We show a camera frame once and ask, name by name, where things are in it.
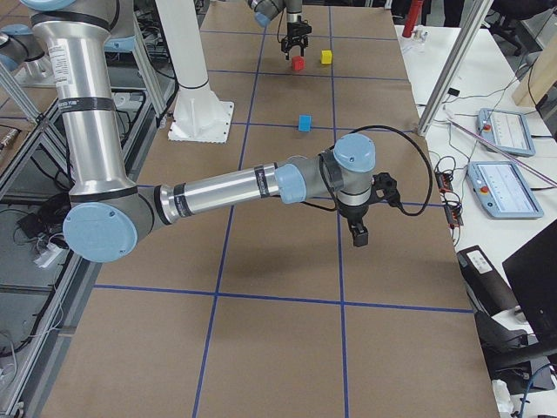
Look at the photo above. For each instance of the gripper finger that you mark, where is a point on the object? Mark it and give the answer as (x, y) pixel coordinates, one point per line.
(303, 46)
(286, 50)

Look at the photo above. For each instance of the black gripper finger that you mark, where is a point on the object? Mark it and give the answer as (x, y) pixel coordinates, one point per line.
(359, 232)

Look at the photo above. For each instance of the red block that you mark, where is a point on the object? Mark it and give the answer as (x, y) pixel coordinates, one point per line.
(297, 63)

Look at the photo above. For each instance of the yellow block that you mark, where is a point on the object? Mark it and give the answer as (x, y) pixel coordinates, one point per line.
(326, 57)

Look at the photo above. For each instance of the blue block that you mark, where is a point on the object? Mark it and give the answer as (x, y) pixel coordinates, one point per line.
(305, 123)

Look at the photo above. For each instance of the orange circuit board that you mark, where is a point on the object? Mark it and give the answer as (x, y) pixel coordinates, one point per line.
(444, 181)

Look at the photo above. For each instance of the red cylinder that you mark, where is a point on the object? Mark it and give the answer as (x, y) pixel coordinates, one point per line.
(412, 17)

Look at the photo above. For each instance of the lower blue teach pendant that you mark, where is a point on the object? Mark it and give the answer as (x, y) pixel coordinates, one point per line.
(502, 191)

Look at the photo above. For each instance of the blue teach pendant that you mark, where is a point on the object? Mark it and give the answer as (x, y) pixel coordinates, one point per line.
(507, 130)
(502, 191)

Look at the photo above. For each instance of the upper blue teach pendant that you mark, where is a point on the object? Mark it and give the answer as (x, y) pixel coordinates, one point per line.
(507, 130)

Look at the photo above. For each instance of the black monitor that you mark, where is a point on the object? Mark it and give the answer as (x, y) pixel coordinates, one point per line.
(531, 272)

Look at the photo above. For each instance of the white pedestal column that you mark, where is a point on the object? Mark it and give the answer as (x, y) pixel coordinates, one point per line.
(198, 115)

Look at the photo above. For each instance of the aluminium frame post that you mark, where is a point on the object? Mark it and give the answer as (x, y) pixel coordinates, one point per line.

☆ ☆ ☆ ☆

PROBLEM TO WORK ON
Pictures stay out, but every record above is to be returned exactly.

SOLUTION FOR THIS EXERCISE
We show a camera frame once and ask, name by name, where things are in it.
Look at the photo above. For each instance of the gripper finger that you mark, where is a point on the object? Mark it and give the answer as (x, y) pixel coordinates, one point per line.
(303, 46)
(286, 50)

Look at the photo above. For each instance of the black gripper finger that you mark, where is a point on the object? Mark it and give the answer as (x, y) pixel coordinates, one point per line.
(359, 232)

Look at the photo above. For each instance of the red block that you mark, where is a point on the object? Mark it and give the answer as (x, y) pixel coordinates, one point per line.
(297, 63)

Look at the photo above. For each instance of the yellow block that you mark, where is a point on the object? Mark it and give the answer as (x, y) pixel coordinates, one point per line.
(326, 57)

Look at the photo above. For each instance of the blue block that you mark, where is a point on the object? Mark it and give the answer as (x, y) pixel coordinates, one point per line.
(305, 123)

Look at the photo above. For each instance of the orange circuit board that you mark, where is a point on the object? Mark it and give the answer as (x, y) pixel coordinates, one point per line.
(444, 181)

Look at the photo above. For each instance of the red cylinder that you mark, where is a point on the object? Mark it and give the answer as (x, y) pixel coordinates, one point per line.
(412, 17)

Look at the photo above. For each instance of the lower blue teach pendant that you mark, where is a point on the object? Mark it and give the answer as (x, y) pixel coordinates, one point per line.
(502, 191)

Look at the photo above. For each instance of the blue teach pendant that you mark, where is a point on the object? Mark it and give the answer as (x, y) pixel coordinates, one point per line.
(507, 130)
(502, 191)

Look at the photo above. For each instance of the upper blue teach pendant that you mark, where is a point on the object? Mark it and give the answer as (x, y) pixel coordinates, one point per line.
(507, 130)

Look at the photo above. For each instance of the black monitor that you mark, where is a point on the object? Mark it and give the answer as (x, y) pixel coordinates, one point per line.
(531, 272)

Look at the photo above. For each instance of the white pedestal column that you mark, where is a point on the object? Mark it and give the answer as (x, y) pixel coordinates, one point per line.
(198, 115)

Look at the photo above. For each instance of the aluminium frame post that you mark, where is a point on the object? Mark it and give the answer as (x, y) pixel coordinates, one point per line.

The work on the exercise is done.